Along with incidence and mortality data, information on population-based cancer survival is necessary to understand the full burden of cancer in our society. This SAS code is used to create the variables needed to conduct relative survival for the CiNA Volume 4: CiNA Survival. It is made available here for use by researchers on their own data and currently updated for a study cutoff date of 2015.

Supplemental Area Based Social Measures (ABSM)

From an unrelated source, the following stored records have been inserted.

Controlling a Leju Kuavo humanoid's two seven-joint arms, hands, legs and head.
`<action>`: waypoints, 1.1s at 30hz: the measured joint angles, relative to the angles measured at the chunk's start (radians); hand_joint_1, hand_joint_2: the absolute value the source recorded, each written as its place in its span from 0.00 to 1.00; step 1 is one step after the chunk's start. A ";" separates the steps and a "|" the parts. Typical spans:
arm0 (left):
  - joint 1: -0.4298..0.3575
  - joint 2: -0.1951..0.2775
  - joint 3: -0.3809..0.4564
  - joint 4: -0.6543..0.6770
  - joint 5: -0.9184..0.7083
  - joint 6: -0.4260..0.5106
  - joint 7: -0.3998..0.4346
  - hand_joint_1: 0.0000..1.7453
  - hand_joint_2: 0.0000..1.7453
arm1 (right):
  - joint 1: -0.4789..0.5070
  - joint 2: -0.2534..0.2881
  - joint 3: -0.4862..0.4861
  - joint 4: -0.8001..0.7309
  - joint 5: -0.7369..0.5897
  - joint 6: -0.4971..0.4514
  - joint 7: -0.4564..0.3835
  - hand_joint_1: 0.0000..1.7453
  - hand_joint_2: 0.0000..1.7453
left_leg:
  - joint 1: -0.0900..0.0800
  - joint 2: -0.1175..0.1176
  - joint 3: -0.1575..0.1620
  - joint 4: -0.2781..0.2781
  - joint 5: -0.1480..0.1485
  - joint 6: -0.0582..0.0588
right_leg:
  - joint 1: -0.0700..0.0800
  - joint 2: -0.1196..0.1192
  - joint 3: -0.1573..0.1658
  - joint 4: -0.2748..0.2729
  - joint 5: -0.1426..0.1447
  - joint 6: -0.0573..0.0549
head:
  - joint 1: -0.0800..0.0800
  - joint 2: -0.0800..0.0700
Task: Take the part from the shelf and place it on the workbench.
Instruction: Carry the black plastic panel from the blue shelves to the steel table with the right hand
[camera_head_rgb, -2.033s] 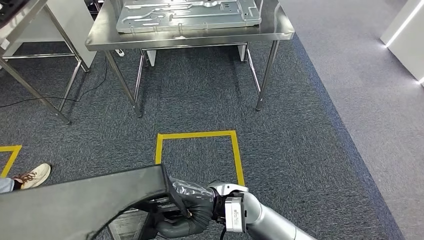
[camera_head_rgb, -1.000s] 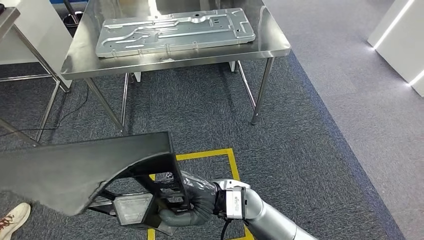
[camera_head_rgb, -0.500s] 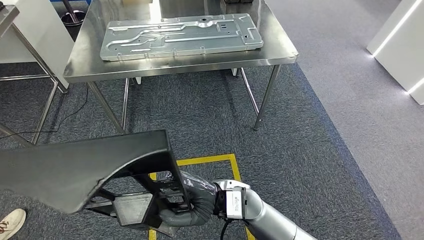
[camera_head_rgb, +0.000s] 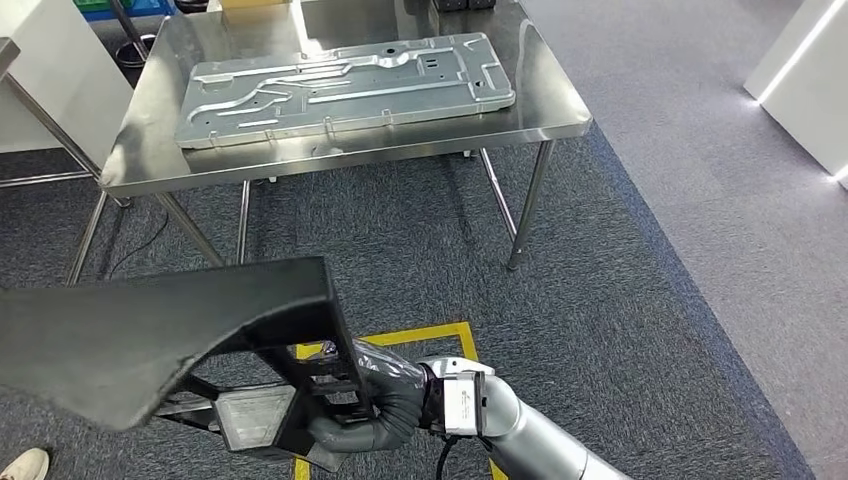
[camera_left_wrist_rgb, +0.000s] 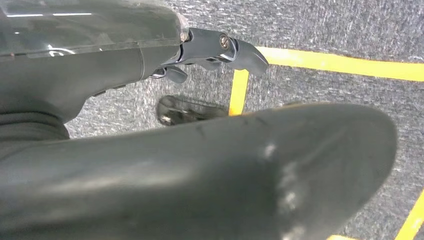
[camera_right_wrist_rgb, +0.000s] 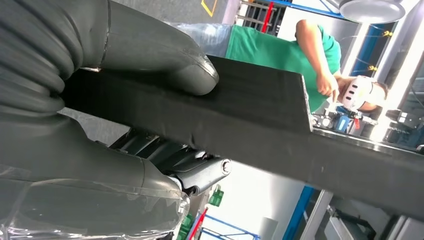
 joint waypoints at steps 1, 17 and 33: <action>0.001 0.000 0.000 0.000 0.000 0.000 0.001 0.00 0.00 | 0.000 0.001 0.000 0.000 0.000 0.000 0.000 0.92 1.00 | 0.000 0.000 0.001 -0.041 0.026 0.003 | 0.002 0.001 0.013 0.000 -0.009 0.001 | 0.000 0.000; 0.000 0.002 0.003 0.000 -0.010 -0.007 0.001 0.00 0.00 | -0.018 0.006 0.003 0.015 -0.030 0.011 0.017 0.92 1.00 | -0.004 -0.010 0.140 -0.271 0.148 0.049 | -0.015 -0.003 -0.110 0.181 -0.073 0.069 | 0.003 0.000; -0.002 0.001 0.003 0.000 -0.022 -0.011 -0.002 0.00 0.00 | -0.033 0.003 0.003 0.018 -0.031 0.028 0.036 0.92 1.00 | 0.001 -0.010 -0.004 -0.118 0.128 -0.002 | -0.006 0.001 0.040 -0.001 -0.035 0.013 | 0.002 0.000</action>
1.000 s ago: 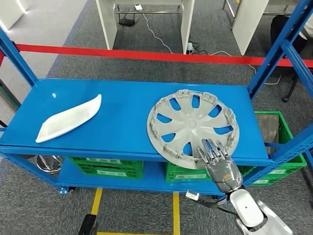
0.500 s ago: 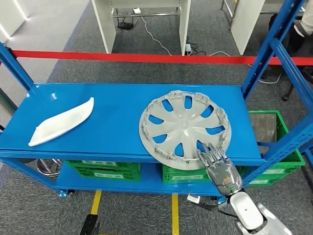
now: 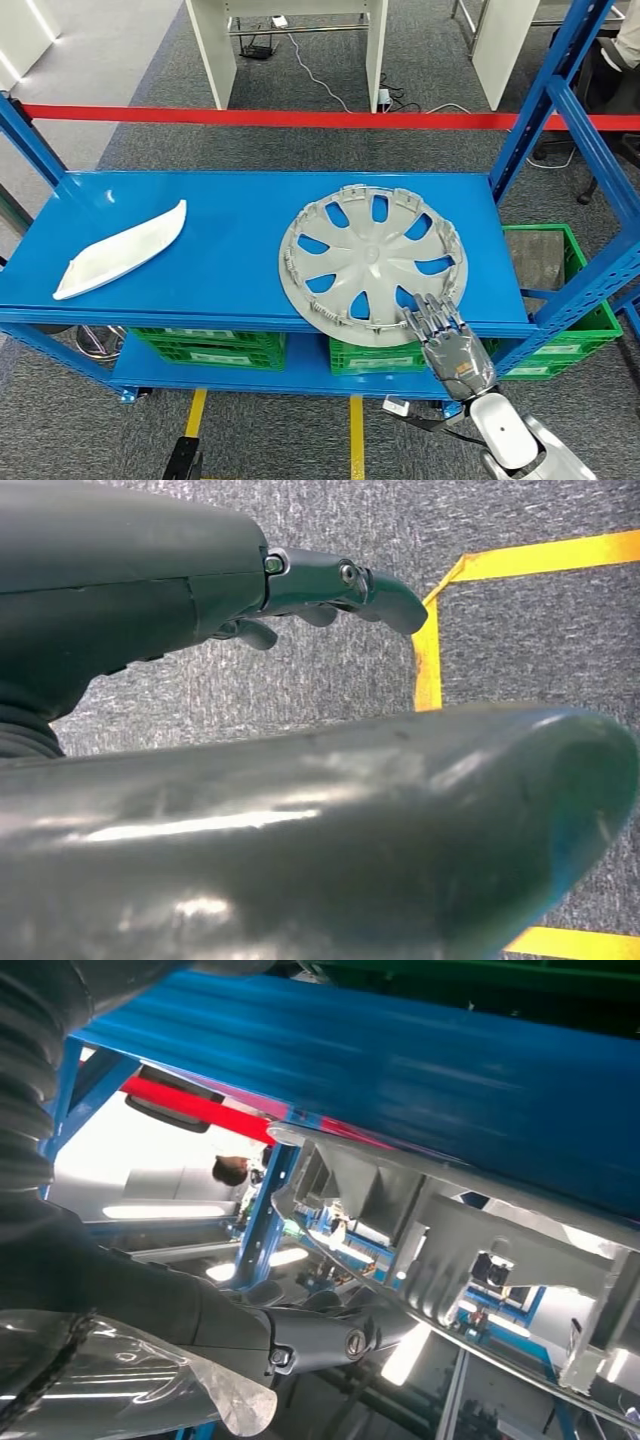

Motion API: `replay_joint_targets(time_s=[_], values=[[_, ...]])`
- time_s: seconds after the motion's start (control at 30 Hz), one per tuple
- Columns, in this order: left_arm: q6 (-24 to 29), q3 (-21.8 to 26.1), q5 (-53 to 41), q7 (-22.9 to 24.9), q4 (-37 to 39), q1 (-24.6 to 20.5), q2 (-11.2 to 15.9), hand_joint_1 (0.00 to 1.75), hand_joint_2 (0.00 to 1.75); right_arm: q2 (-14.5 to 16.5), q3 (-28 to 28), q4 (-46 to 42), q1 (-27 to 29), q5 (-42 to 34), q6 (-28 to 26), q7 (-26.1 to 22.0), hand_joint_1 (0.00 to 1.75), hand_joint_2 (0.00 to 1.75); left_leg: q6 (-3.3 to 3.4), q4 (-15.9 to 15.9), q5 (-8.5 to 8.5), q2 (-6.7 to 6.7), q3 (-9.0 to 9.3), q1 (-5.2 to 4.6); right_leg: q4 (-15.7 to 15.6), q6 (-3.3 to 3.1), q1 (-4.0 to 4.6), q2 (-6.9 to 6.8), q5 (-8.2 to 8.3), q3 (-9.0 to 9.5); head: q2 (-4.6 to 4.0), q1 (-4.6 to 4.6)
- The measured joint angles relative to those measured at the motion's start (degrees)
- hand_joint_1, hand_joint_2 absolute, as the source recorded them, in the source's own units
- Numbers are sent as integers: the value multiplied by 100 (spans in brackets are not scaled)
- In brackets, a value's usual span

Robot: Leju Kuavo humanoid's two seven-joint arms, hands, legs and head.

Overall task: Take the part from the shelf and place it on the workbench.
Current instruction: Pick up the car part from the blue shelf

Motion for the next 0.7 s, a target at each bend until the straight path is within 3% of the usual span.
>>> replay_joint_targets(time_s=[0.1, 0.17, 0.27, 0.43, 0.7], values=[[-1, -2, 0, 1, 0, 0, -1, 0, 0, 0, 1, 6, 0, 0, -1, 1, 0, 175, -25, -6, -1, 0, 1, 5, 2, -10, 6, -1, -6, 0, 0, 1], [-2, -2, -5, 7, 0, 1, -3, 0, 0, 5, 3, 21, -3, 0, -4, 27, 0, 175, -122, -19, -6, 0, 3, 17, 8, -26, 13, -3, -16, -3, 0, 4], [-5, -4, -75, 75, 0, -7, -11, 0, 0, 136, 197, 343, -287, 0, -62, 501, 0, 175, -255, -31, -13, 0, 2, 15, 13, -30, 0, -6, -18, -5, 0, 6], [-4, -14, -121, 135, 0, -13, -14, 0, 0, 344, 502, 771, -661, 2, -68, 907, 0, 175, -253, -23, -12, 0, 0, -2, 11, -16, -17, -8, -8, -3, 0, 5], [-7, -38, -123, 141, 2, -20, -35, 0, 0, 610, 710, 1257, -921, 2, -93, 973, 0, 175, -253, -21, -12, 0, -1, -2, 11, -16, -18, -8, -8, -6, 0, 6]])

Epidemiologists cannot ignore the impact of social conditions on population health. Cancer registries currently collect the Krieger Poverty codes which is an area based social measure (ABSM) based on the census data on the percent of people living below poverty. These codes are available in cancer registry data in the US at the county and census tract-level and can be used to assess the impact of poverty on an individual-level, using the poverty ABSM as a proxy, and community-level, addressing both the compositional and contextual effects of social environment on cancer. The Krieger codes have been the standard, but the codes were developed using New England census data. For other regions on the county with higher poverty rates and for population groups with higher poverty rates, the Krieger cutpoints result in residual confounding and using these cutpoints can mask real disparities, particularly when analyzing minority populations. Additionally, other social data may also be important to include in etiologic and public health planning research, such as language isolation or housing security. Instead of relying on just the single poverty measure of SES, using these additional fields allows researchers the flexibility to use different cut-points for poverty for research on minorities and to incorporate additional SES contextual variables as needed into analysis. Researchers can also create multifactal socioeconomic indices to evaluate the potential impact of socioeconomic gradients on cancer burden, such as the Yost Index.

The list of variables in a separate Excel spreadsheet is available here under ‘Supplemental Information’. This SAS Code currently pulls the variables from 2 different time period and appends the data based on census-tract. The tract is then stripped from the data.